EXERCISE OBJECTIVE = Return every line from the one with "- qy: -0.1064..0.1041" through the one with "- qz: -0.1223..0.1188", inclusive, exactly as it appears below.

THE DATA =
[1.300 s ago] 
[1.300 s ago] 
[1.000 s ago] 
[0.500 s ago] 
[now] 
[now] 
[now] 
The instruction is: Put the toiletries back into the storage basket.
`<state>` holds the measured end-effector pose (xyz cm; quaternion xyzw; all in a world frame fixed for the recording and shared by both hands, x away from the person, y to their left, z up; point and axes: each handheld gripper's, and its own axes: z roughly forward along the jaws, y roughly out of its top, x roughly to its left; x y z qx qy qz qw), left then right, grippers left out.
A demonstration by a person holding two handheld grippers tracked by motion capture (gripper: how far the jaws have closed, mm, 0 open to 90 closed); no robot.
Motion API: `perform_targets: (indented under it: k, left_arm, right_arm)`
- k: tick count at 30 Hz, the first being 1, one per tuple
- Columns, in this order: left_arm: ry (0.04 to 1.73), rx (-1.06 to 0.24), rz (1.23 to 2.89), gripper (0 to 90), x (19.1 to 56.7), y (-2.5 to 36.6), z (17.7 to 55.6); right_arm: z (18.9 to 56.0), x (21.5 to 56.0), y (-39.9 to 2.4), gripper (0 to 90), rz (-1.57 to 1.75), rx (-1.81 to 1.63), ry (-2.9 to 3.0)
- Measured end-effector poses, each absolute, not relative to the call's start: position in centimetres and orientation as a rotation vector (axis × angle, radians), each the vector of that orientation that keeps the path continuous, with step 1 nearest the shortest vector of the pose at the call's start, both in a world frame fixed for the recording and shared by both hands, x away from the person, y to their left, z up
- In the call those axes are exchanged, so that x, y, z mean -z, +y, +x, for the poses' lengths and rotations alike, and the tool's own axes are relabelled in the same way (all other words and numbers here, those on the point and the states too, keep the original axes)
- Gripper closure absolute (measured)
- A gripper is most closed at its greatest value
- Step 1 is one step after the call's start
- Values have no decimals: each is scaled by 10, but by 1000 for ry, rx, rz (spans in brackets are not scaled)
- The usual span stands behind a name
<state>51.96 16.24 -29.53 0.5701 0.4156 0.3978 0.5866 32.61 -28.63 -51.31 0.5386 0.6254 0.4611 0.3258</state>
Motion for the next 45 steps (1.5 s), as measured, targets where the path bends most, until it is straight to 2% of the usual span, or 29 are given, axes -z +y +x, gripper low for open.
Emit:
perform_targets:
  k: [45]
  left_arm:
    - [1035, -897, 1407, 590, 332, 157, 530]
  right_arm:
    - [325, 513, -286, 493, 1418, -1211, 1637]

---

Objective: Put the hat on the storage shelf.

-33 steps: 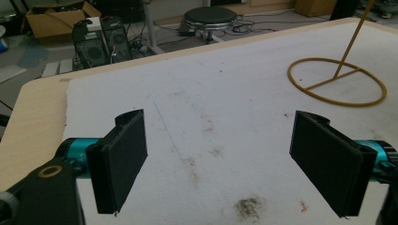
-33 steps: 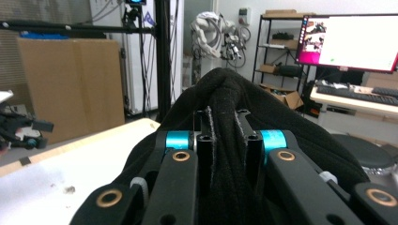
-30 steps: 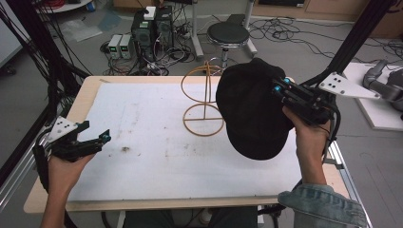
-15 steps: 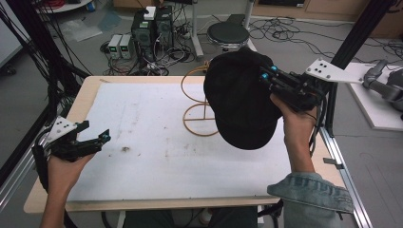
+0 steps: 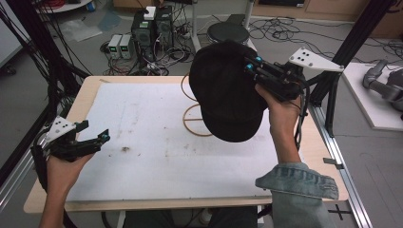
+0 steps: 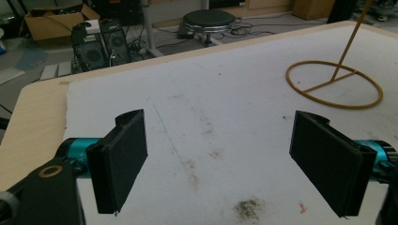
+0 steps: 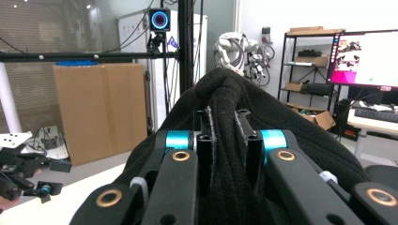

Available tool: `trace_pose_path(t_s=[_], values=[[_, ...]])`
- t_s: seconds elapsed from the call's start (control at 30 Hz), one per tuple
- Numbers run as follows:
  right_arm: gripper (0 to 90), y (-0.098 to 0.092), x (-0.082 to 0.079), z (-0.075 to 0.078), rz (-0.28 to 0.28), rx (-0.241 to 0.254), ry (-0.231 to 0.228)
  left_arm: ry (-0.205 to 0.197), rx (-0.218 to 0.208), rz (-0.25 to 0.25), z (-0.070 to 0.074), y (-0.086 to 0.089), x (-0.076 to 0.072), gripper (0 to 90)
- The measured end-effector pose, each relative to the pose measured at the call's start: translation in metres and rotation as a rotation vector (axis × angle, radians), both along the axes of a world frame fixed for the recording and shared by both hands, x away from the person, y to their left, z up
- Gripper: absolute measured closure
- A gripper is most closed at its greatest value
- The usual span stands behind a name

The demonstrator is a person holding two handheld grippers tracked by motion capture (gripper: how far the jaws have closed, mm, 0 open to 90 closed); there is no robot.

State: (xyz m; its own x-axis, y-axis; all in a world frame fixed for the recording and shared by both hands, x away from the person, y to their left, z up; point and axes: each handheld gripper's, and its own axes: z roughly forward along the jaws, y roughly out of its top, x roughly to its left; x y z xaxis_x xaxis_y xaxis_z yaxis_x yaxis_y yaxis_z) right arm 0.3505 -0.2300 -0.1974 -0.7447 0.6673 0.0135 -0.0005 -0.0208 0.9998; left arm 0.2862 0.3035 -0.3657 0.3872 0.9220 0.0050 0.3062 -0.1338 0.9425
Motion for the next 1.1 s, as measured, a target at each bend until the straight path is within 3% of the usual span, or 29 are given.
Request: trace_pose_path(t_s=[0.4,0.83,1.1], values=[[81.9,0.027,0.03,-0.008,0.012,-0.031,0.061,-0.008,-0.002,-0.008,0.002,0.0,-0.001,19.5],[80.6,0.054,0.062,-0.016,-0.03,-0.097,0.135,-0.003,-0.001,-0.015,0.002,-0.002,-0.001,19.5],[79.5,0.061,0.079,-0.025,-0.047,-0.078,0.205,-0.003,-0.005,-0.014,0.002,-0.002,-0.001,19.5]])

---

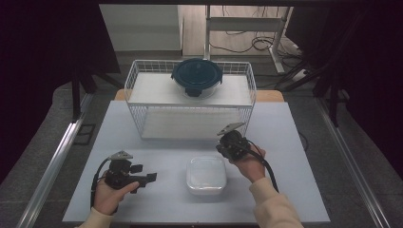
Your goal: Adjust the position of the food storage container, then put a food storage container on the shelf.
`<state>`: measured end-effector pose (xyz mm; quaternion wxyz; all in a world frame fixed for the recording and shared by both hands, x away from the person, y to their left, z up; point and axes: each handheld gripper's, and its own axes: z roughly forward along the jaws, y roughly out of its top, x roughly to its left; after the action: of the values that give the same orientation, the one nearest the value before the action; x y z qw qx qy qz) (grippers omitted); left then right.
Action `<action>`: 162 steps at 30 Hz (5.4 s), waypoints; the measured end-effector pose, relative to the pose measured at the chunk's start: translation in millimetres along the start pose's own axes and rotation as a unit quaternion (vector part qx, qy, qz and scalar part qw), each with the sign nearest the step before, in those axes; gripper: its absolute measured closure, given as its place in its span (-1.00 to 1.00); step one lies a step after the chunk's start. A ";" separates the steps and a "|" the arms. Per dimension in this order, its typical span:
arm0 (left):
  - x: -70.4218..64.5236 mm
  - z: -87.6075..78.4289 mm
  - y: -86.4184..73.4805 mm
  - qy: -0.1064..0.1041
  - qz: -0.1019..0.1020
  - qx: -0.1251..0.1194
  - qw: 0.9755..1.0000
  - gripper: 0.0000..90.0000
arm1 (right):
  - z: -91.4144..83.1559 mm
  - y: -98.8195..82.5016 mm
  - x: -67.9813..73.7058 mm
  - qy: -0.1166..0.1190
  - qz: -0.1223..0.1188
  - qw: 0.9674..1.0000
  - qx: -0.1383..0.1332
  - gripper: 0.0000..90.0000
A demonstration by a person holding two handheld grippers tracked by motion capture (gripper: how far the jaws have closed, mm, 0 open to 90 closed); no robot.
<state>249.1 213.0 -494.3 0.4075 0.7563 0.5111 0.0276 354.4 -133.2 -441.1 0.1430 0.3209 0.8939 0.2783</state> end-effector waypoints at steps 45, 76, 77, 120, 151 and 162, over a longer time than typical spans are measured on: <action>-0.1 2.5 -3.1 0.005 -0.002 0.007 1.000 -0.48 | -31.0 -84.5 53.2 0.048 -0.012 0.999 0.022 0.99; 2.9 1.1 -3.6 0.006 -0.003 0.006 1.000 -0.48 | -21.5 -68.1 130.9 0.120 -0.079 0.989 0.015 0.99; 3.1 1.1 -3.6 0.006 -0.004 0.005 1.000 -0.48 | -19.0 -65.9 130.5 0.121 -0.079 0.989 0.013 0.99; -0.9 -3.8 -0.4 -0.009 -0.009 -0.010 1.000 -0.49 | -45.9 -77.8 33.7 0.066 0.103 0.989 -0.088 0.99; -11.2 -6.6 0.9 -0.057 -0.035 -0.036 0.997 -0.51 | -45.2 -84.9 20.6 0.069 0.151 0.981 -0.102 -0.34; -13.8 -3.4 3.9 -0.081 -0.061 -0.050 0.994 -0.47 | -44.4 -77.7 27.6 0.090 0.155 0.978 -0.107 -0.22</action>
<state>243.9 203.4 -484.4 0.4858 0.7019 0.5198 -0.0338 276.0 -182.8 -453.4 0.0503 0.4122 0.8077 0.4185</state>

RESPONSE TO THE TASK =
  - qy: -0.1064..0.1041
  - qz: -0.1019..0.1020
  - qx: -0.1251..0.1194
  - qw: 0.9755..1.0000
  - gripper: 0.0000..90.0000
arm1 (right):
  - z: -91.4144..83.1559 mm
  - y: -98.8195..82.5016 mm
  - x: -67.9813..73.7058 mm
  - qy: -0.1166..0.1190
  - qz: -0.1223..0.1188

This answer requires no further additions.